Given information →
=== Section Start ===
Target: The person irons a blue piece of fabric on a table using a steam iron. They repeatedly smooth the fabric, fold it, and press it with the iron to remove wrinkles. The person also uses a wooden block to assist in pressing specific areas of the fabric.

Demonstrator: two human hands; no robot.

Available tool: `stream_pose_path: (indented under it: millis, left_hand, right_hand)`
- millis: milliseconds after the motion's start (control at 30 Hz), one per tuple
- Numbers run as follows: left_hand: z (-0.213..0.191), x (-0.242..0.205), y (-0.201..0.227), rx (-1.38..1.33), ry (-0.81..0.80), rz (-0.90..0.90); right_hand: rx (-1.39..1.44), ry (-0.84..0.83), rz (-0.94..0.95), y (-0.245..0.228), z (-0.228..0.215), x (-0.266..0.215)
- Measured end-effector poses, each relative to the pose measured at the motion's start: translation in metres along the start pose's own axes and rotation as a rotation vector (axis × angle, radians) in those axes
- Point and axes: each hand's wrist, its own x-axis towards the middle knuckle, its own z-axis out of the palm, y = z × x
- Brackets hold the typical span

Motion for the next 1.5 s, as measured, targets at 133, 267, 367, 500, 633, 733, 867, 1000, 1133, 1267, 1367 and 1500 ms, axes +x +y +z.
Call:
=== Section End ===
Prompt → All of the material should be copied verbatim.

Answer below →
Target: The person irons a blue piece of fabric on a table using a steam iron. They repeatedly smooth the fabric, fold it, and press it with the iron to remove wrinkles. The person also uses a wooden block to assist in pressing specific areas of the fabric.

Demonstrator: two human hands; no robot.

Available tool: `stream_pose_path: (indented under it: millis, left_hand, right_hand)`
- millis: milliseconds after the motion's start (control at 30 Hz), one per tuple
- Numbers run as follows: left_hand: z (-0.213..0.191), x (-0.242..0.205), y (-0.201..0.227), rx (-1.38..1.33), ry (-0.81..0.80), rz (-0.90..0.90); right_hand: rx (-1.39..1.44), ry (-0.84..0.83), rz (-0.94..0.95), y (-0.245..0.228), z (-0.228..0.215), x (-0.266..0.215)
- Measured end-effector poses, each relative to the pose measured at the motion's start: translation in metres along the start pose's own axes and rotation as a rotation vector (axis × angle, radians) in those axes
- Point and axes: each hand's wrist, its own x-axis towards the middle knuckle, its own z-axis out of the palm, y = z × x
- Brackets hold the typical span

Motion for the next 1.5 s, as measured, targets at 133, 267, 367, 500, 633, 733, 867, 1000, 1133, 1267, 1367 and 1500 ms, axes +x +y +z.
Call:

This exercise has now been completed.